So we only need to care about use_sideband cases. And there we may send
keepalives, but those are "0005\1" empty data packets. OK. We may send
data via send_client_data(), but those will be real data packets. And
then finally we give a single packet_flush(). Good.

So I think we can say that yes, the protocol as designed will send a
flush at the end of every response, and will not ever send another
flush.

_But_ that's if all goes well. If upload-pack sees an error, it may:

  - write an ERR packet in the earlier non-sideband steps, and then die

  - write a sideband 3 packet in later steps, and then die

  - just die() in some cases (e.g., pack-objects failed to start)

Obviously these are all an error on the client. And that third one
especially is probably a hanging case that we'd like to fix with this
series. But in the other two, we'd definitely want to make sure that
remote-curl doesn't complain too early or too loudly, and that the error
is shown to the user.

I think if remote-curl is just asking "did we see a flush packet at the
end" then it is likely to complain unnecessarily in that case. And I
don't think it should be inspecting packets for ERR or sideband-3. It
doesn't know enough about the rest of the conversation to know which is
correct. Though I guess we'd really only have to inspect the final
packet.

I really wish we had converted all ERRs into packet 0002 as part of the
v2 conversion. Then somebody reading only at the pktline level could
truly understand or proxy a full conversation without understanding
anything about what's in the pktlines. But it's too late for that now.

So I think our options are probably:

  1. detect flush packets in remote-curl, and either:

     a. don't print an error, just hang up. That prevents a hang in the
	caller and produces no extra message on a real error. It may be
	less informative than it could be if the connection hangs up
	(though we may print a curl error message, and the caller will
	at least say "the helper hung up")

     b. like (a), but always print an error; this is your original
	patch, but I _suspect_ (but didn't test) that it would produce
	extra useless messages for errors the server reports

     c. between the two: inspect the final packet data for evidence of
        ERR/sideband 3 and suppress any message if found

  2. helper signals end-of-response to caller (then it never produces a
     message itself; only the caller does, and it would abort on an ERR
     packet before then)

     a. using a special pktline (your "0002" patch)

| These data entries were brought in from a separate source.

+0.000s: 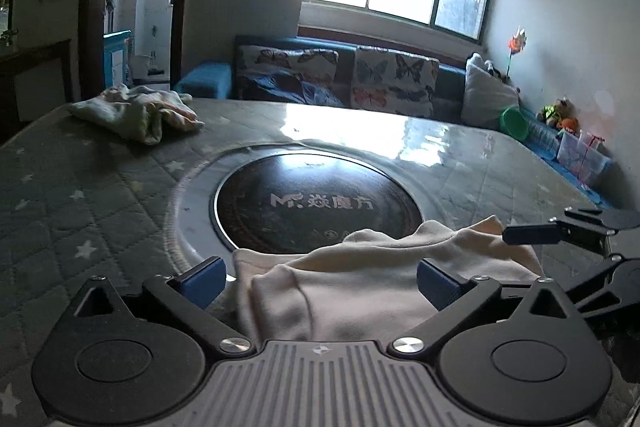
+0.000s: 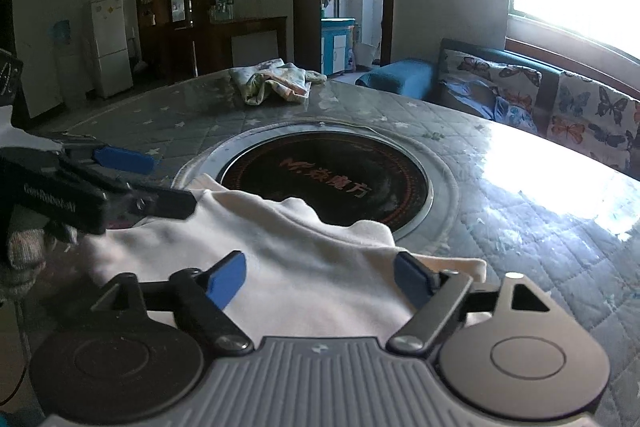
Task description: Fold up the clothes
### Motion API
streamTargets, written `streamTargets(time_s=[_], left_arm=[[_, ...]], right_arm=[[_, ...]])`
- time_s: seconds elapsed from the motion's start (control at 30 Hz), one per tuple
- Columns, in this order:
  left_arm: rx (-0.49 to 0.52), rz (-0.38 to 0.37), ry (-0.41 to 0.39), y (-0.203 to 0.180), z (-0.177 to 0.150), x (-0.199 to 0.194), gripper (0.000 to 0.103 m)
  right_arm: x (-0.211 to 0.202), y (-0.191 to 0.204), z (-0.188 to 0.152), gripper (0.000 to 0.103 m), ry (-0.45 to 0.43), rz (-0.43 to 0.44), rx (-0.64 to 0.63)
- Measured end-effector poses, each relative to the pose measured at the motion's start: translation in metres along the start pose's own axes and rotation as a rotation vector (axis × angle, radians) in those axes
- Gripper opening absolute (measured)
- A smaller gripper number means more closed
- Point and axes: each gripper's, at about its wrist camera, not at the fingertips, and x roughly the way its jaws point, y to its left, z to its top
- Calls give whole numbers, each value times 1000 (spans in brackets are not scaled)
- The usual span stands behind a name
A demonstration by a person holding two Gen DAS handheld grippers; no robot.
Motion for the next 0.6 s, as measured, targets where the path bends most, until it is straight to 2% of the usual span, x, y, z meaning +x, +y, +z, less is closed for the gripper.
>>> streamTargets(time_s=[0.2, 0.5, 0.6], left_arm=[[-31, 17, -8, 7, -5, -14, 103], [-45, 51, -26, 11, -13, -26, 103], [-36, 58, -16, 10, -14, -28, 103]], right_arm=[[-13, 9, -8, 103, -22, -1, 5], [-37, 22, -18, 103, -109, 31, 22], [-38, 24, -18, 103, -109, 54, 33]])
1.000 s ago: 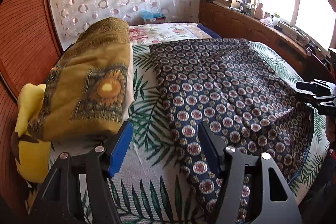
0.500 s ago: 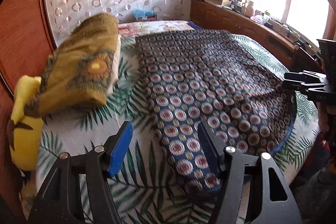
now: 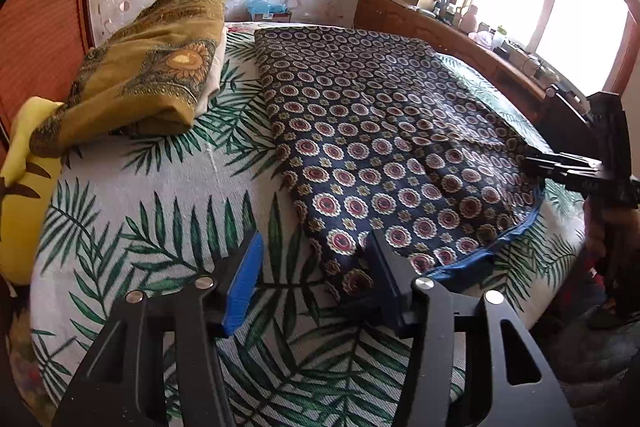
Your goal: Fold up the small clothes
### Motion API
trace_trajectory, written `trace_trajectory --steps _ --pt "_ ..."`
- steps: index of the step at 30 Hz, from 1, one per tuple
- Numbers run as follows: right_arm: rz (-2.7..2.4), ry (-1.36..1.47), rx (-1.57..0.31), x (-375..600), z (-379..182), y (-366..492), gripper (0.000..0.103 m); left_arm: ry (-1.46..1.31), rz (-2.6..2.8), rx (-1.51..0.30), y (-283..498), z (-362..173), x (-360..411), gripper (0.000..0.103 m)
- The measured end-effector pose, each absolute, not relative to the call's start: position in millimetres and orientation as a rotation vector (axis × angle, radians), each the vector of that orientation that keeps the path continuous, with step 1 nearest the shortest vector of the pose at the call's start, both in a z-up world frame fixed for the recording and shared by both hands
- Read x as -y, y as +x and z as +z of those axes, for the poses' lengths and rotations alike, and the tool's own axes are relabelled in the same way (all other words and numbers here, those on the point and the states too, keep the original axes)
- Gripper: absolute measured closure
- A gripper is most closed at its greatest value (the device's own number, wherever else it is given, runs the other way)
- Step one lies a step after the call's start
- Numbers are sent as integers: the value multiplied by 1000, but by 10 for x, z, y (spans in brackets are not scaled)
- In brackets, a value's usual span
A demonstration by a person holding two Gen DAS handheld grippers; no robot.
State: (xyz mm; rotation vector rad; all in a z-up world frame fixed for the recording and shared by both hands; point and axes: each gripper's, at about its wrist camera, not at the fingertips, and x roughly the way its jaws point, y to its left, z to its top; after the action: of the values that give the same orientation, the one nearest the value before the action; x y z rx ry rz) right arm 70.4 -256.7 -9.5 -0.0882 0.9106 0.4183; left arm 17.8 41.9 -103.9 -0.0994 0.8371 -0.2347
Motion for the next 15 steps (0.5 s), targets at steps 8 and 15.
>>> trace_trajectory --steps 8,15 --pt "456 -182 -893 2227 -187 552 55 -135 -275 -833 141 -1057 -379 70" --pt "451 -243 -867 2109 -228 505 87 -174 -318 -818 148 -1033 -367 97"
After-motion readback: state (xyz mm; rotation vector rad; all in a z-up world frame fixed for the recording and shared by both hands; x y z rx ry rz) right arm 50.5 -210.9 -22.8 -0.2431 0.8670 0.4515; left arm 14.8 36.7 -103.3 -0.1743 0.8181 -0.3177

     b. some other out-of-band mechanism (e.g., could be another fd)

I think this is pushing me towards 2a, your "0002" patch. It sidesteps
the error-message questions entirely (and I think 2b is too convoluted
to be worth pursuing, especially on Windows where setting up extra pipes
is tricky). But I'd also be OK with 1a or 1c.

-Peff
Junio C Hamano May 18, 2020, 10:52 p.m. UTC | #5
Jeff King <peff@peff.net> writes:

> So I think our options are probably:
>
>   1. detect flush packets in remote-curl, and either:
>
>      a. don't print an error, just hang up. That prevents a hang in the
> 	caller and produces no extra message on a real error. It may be
> 	less informative than it could be if the connection hangs up
> 	(though we may print a curl error message, and the caller will
> 	at least say "the helper hung up")
>
>      b. like (a), but always print an error; this is your original
> 	patch, but I _suspect_ (but didn't test) that it would produce
> 	extra useless messages for errors the server reports
>
>      c. between the two: inspect the final packet data for evidence of
>         ERR/sideband 3 and suppress any message if found
>
>   2. helper signals end-of-response to caller (then it never produces a
>      message itself; only the caller does, and it would abort on an ERR
>      packet before then)
>
>      a. using a special pktline (your "0002" patch)
>
>      b. some other out-of-band mechanism (e.g., could be another fd)
>
> I think this is pushing me towards 2a, your "0002" patch. It sidesteps
> the error-message questions entirely (and I think 2b is too convoluted
> to be worth pursuing, especially on Windows where setting up extra pipes
> is tricky). But I'd also be OK with 1a or 1c.

Thanks for a detailed analysis.  I guess we'd take 0002, then?
Jeff King May 19, 2020, 2:38 a.m. UTC | #6
On Mon, May 18, 2020 at 03:52:42PM -0700, Junio C Hamano wrote:

> Jeff King <peff@peff.net> writes:
> 
> > So I think our options are probably:
> >
> >   1. detect flush packets in remote-curl, and either:
> >
> >      a. don't print an error, just hang up. That prevents a hang in the
> > 	caller and produces no extra message on a real error. It may be
> > 	less informative than it could be if the connection hangs up
> > 	(though we may print a curl error message, and the caller will
> > 	at least say "the helper hung up")
> >
> >      b. like (a), but always print an error; this is your original
> > 	patch, but I _suspect_ (but didn't test) that it would produce
> > 	extra useless messages for errors the server reports
> >
> >      c. between the two: inspect the final packet data for evidence of
> >         ERR/sideband 3 and suppress any message if found
> >
> >   2. helper signals end-of-response to caller (then it never produces a
> >      message itself; only the caller does, and it would abort on an ERR
> >      packet before then)
> >
> >      a. using a special pktline (your "0002" patch)
> >
> >      b. some other out-of-band mechanism (e.g., could be another fd)
> >
> > I think this is pushing me towards 2a, your "0002" patch. It sidesteps
> > the error-message questions entirely (and I think 2b is too convoluted
> > to be worth pursuing, especially on Windows where setting up extra pipes
> > is tricky). But I'd also be OK with 1a or 1c.
> 
> Thanks for a detailed analysis.  I guess we'd take 0002, then?

Yeah, that's how I lean. I think I did have a few comments on the patch
that I'd like Denton to consider, so hopefully we'll see a re-roll.

-Peff